:: HOW TO COMPLETE THIS TASK ::
Starting from the line containing "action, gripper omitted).", write out the rest of the entries exactly, through the final line, including nothing else.
Top of EXTRACTED DATA
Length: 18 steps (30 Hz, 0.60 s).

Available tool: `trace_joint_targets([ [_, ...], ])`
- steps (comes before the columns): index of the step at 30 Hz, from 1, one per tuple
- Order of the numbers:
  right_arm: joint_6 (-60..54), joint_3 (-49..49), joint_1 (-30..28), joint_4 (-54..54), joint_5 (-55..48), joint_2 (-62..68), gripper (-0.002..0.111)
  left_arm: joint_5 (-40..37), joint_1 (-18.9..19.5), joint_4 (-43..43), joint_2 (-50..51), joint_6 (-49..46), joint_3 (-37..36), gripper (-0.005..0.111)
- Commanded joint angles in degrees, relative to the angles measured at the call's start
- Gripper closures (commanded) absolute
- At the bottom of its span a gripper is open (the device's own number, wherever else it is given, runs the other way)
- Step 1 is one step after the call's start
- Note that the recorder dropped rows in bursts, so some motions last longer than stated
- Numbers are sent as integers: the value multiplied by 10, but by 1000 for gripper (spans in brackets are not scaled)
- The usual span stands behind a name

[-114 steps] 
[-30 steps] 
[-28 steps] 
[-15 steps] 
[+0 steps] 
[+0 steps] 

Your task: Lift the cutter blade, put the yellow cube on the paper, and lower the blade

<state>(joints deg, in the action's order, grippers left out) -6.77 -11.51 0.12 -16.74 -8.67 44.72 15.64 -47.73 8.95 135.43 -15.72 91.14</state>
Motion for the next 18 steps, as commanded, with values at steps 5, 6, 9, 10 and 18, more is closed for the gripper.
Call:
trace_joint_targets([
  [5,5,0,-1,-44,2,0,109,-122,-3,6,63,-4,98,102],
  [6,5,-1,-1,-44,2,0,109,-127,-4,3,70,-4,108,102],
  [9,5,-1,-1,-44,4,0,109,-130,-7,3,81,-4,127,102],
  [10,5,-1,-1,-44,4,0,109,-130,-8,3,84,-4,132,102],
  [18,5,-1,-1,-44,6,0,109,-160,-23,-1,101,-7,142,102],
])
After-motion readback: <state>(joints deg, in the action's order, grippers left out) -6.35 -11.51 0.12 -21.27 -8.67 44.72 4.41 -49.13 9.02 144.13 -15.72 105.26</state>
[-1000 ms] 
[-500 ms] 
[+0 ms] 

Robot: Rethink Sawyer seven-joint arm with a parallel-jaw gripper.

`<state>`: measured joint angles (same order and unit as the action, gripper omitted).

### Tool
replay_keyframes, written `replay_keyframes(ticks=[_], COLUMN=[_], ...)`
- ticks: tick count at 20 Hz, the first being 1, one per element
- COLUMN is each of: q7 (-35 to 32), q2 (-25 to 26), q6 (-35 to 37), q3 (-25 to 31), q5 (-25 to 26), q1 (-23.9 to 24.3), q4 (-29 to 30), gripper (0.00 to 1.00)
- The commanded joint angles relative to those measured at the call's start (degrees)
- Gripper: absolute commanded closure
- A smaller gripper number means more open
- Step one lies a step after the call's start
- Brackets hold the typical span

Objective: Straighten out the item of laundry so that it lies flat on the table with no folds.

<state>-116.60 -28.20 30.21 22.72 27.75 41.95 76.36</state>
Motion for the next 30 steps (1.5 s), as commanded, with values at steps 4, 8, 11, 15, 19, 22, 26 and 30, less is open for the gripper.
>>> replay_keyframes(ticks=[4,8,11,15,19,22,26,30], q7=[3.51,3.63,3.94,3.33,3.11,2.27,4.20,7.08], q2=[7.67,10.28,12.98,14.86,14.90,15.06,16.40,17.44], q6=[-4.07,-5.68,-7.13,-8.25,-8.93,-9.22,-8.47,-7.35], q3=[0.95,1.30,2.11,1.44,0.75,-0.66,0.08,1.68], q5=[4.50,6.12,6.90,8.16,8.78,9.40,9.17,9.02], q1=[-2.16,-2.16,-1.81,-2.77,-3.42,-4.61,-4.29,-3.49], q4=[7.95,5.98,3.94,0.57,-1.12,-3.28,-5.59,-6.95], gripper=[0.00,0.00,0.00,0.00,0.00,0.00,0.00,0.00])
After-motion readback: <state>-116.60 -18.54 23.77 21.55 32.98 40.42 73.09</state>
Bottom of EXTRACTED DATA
:: PROBLEM SOLUTION ::
`<state>`: measured joint angles (same order and unit as the action, gripper omitted).

### Tool
replay_keyframes, written `replay_keyframes(ticks=[_], COLUMN=[_], ...)`
- ticks: tick count at 20 Hz, the first being 1, one per element
- COLUMN is each of: q7 (-35 to 32), q2 (-25 to 26), q6 (-35 to 37), q3 (-25 to 31), q5 (-25 to 26), q1 (-23.9 to 24.3), q4 (-29 to 30), gripper (0.00 to 1.00)
- The commanded joint angles relative to those measured at the call's start (degrees)
- Gripper: absolute commanded closure
- A smaller gripper number means more open
- Step one lies a step after the call's start
- Brackets hold the typical span

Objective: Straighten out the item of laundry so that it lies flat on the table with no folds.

<state>-116.60 -28.20 30.21 22.72 27.75 41.95 76.36</state>
Motion for the next 30 steps (1.5 s), as commanded, with values at steps 4, 8, 11, 15, 19, 22, 26 and 30, less is open for the gripper.
>>> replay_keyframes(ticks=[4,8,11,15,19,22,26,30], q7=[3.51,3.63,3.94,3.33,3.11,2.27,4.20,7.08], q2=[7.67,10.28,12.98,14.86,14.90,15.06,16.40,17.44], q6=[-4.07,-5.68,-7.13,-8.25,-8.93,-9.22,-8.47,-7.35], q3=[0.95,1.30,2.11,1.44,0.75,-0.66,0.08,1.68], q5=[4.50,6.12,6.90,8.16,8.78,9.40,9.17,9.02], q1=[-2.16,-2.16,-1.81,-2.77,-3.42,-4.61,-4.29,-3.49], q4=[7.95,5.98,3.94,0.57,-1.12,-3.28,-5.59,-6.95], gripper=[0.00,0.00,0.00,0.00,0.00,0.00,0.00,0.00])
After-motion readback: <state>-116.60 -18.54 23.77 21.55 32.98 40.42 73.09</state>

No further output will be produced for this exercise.